The determination of CAC also may prove to be helpful in the treatment of selected persons who are classified as low risk by their FRS. The MESA investigators examined nondiabetic women (mean age of 60 ± 9 years) who were classified as low risk by the FRS and found that any CAC as compared with no CAC was strongly predictive of CAD events (6-fold increased risk) in fully adjusted models (4). Moreover, advanced coronary calcification (CAC score ≥300) was highly predictive of future CAD events and also identified a group of “low-risk” women who had an 8.6% absolute CAD risk during a 3.75 year period (14)!
Previous studies demonstrate differing prevalences in CAC by ethnicity. Reference tables and graphics describing CAC distribution by ethnicity are now available from the MESA study. Recently, Nasir et al. (15) found CAC scores to be predictive of all-cause mortality in all ethnic groups, with a greater CAC score portending a worse outcome.

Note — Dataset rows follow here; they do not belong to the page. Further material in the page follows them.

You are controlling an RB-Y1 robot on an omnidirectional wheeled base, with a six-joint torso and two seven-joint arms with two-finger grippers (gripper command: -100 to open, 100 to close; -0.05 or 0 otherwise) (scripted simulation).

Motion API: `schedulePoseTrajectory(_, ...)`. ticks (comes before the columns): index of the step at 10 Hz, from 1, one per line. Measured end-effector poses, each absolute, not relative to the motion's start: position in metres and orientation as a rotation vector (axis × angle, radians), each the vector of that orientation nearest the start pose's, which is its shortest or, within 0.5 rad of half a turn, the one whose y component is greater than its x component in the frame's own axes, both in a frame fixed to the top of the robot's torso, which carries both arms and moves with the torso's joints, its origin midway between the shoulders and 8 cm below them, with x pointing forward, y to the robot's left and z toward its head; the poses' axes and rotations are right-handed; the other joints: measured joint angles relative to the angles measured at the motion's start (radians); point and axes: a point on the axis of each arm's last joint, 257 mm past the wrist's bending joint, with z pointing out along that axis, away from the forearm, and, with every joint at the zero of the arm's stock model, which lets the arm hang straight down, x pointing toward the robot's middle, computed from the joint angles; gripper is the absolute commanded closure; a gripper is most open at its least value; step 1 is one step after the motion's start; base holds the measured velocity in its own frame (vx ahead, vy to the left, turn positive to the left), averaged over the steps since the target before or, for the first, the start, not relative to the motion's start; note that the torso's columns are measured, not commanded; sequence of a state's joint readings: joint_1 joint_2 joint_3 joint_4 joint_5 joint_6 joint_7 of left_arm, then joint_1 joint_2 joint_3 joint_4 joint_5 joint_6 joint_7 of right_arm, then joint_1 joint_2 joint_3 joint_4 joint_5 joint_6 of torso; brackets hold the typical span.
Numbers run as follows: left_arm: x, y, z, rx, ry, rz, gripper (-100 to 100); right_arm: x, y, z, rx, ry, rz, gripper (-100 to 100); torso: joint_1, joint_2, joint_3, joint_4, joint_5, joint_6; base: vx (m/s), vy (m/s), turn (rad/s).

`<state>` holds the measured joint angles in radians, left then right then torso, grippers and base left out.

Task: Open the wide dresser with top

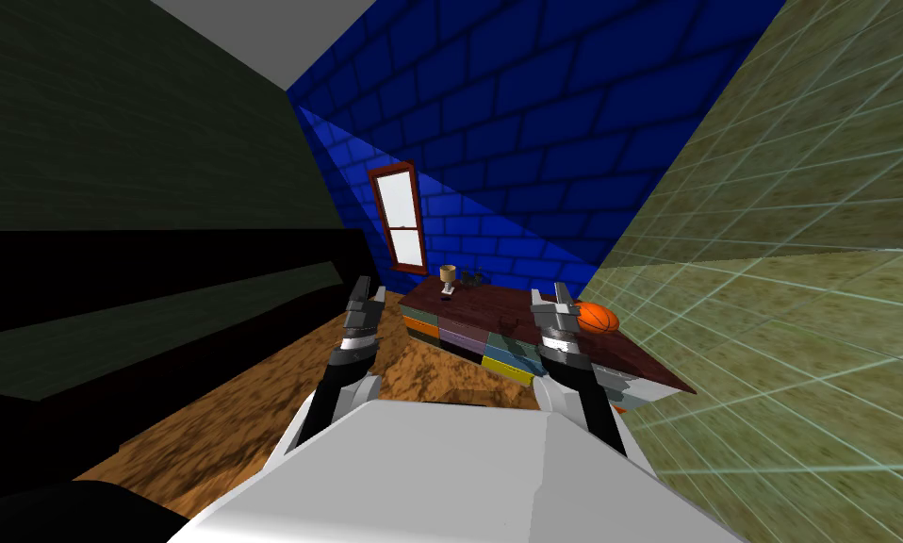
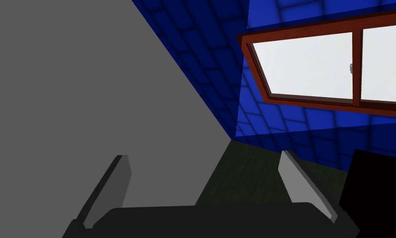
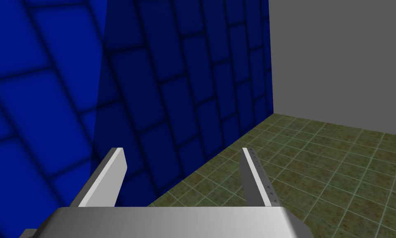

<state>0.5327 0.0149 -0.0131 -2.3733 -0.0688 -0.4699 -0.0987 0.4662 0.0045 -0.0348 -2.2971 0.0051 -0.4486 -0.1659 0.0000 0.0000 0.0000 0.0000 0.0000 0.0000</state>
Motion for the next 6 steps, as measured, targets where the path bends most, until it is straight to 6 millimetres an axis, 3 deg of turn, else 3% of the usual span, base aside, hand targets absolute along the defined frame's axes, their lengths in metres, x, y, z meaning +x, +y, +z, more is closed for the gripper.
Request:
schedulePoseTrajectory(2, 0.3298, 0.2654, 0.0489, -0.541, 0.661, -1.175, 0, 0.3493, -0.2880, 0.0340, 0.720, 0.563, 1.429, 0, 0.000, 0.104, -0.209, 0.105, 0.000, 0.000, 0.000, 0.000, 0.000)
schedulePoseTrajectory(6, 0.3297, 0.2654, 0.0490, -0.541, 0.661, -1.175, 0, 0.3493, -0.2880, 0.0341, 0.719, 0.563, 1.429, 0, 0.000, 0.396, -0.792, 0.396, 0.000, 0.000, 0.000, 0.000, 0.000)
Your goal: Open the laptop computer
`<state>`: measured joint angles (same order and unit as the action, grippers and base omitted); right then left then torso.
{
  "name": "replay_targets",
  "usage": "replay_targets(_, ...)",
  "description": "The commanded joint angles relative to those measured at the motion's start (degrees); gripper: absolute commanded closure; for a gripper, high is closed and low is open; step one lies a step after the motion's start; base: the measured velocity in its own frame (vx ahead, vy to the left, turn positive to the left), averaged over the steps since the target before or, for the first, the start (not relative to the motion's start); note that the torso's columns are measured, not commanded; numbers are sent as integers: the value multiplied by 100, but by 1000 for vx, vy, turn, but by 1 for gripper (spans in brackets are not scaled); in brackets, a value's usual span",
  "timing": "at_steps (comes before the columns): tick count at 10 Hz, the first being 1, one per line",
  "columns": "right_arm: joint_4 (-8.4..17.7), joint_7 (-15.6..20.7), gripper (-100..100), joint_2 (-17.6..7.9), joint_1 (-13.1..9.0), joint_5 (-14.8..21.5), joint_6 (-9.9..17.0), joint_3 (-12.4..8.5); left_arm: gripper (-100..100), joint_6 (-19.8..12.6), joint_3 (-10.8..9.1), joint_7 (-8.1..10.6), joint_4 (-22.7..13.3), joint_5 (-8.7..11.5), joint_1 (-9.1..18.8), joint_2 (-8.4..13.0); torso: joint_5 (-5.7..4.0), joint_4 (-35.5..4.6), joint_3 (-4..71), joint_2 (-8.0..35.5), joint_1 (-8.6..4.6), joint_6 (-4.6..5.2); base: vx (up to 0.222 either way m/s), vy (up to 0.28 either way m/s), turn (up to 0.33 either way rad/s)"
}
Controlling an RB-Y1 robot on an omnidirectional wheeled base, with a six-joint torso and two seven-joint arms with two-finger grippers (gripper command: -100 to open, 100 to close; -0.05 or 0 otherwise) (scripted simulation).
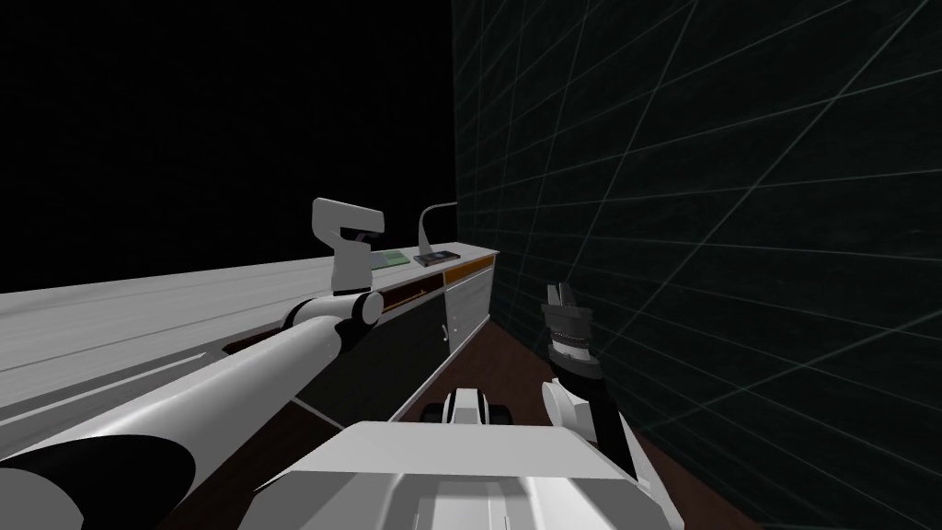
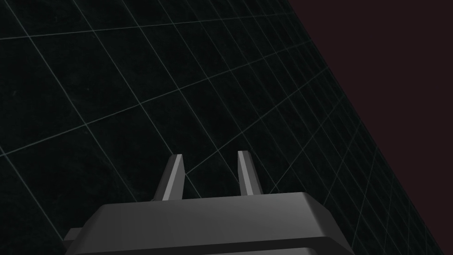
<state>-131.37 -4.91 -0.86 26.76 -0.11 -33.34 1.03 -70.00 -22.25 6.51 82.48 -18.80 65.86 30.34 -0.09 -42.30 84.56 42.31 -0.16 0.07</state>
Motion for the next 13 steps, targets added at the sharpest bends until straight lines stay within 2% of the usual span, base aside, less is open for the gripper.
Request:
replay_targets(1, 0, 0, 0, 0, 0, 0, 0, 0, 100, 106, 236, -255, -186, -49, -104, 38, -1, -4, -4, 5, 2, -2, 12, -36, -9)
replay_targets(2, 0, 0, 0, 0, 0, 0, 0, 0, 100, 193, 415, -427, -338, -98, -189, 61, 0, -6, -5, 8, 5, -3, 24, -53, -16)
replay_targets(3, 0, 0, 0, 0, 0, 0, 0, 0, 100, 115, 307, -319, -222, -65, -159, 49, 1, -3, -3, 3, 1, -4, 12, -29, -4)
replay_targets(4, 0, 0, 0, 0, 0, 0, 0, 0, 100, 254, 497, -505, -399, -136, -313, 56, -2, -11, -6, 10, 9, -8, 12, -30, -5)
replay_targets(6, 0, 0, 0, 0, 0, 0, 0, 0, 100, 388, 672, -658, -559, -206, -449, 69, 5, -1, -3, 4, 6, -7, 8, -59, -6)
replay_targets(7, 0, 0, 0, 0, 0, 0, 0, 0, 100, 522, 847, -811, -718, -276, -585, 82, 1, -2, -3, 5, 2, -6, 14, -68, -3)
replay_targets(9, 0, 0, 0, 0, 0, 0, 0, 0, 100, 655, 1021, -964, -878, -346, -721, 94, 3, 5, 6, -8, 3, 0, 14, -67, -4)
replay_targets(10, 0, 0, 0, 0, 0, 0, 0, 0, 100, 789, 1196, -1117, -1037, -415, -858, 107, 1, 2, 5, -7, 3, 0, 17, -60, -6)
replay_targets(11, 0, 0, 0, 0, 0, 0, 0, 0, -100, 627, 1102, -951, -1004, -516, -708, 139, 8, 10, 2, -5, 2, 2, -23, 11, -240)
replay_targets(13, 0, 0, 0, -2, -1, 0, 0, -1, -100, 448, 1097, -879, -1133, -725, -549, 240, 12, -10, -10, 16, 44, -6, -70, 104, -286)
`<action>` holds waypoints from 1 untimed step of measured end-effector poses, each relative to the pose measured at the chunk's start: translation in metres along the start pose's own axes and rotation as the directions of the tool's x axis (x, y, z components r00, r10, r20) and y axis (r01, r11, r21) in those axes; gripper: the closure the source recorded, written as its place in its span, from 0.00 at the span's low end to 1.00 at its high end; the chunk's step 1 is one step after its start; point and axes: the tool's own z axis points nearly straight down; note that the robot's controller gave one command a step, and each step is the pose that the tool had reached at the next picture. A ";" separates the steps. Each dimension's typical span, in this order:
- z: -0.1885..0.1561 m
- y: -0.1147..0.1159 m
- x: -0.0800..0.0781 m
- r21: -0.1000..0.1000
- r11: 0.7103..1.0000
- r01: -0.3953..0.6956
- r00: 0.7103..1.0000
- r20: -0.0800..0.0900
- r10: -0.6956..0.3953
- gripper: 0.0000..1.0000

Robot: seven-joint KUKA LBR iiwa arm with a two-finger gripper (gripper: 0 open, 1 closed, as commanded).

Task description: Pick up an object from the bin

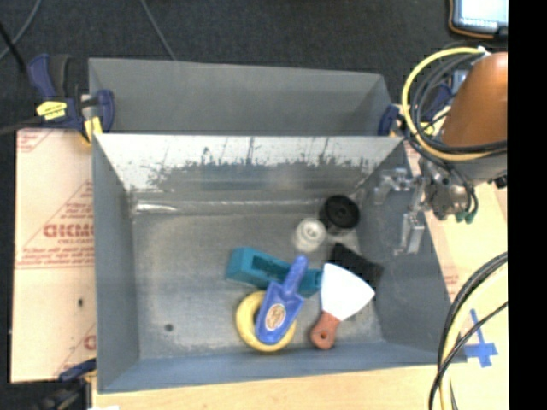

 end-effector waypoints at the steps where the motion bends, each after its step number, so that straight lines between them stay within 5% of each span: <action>1: -0.005 0.001 -0.001 0.002 1.000 0.003 1.000 0.007 -0.003 0.00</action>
Offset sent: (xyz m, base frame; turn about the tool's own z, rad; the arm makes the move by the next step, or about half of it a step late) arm -0.0101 0.0970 -0.0728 0.1625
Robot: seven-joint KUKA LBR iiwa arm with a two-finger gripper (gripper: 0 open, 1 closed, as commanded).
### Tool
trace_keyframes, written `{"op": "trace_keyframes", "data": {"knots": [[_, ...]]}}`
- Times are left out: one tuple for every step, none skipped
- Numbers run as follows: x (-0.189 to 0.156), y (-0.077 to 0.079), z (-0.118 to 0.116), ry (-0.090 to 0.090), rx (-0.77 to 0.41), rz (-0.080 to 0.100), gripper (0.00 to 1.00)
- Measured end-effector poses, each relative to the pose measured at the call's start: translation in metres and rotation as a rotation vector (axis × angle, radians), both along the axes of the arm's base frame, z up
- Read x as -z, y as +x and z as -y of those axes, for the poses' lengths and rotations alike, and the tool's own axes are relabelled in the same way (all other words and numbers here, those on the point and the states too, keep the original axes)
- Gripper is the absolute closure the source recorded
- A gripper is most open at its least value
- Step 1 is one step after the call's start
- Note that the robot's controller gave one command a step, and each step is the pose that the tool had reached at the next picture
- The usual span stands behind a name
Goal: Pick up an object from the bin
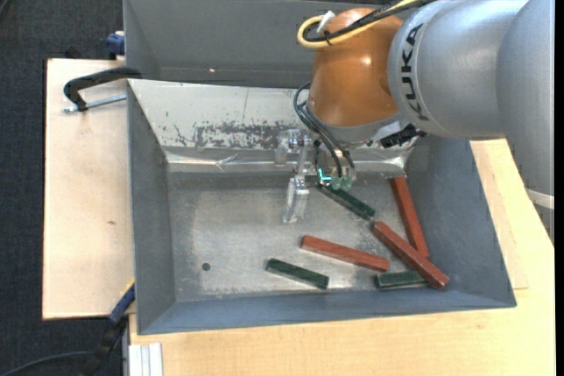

Accurate risk assessment and classification has important ramifications for management and treatment of patients. Reassignment from an equivocal “intermediate risk” to “high risk” qualifies an individual for more aggressive treatment with antiplatelet therapy, more rigorous lipid management, and even stricter blood pressure goals equivalent to those for persons with documented CAD. If the clinician is not certain that a particular patient with average or borderline risk factor levels needs to be on life-long aspirin and aggressive lipid-lowering therapy, coronary calcium scoring is a very reasonable option to refine risk assessment and help make that decision. Needless to add that the development of strategies for better characterization of atherosclerotic plaques, beyond calcium scoring, would substantially refine our quest for risk prediction.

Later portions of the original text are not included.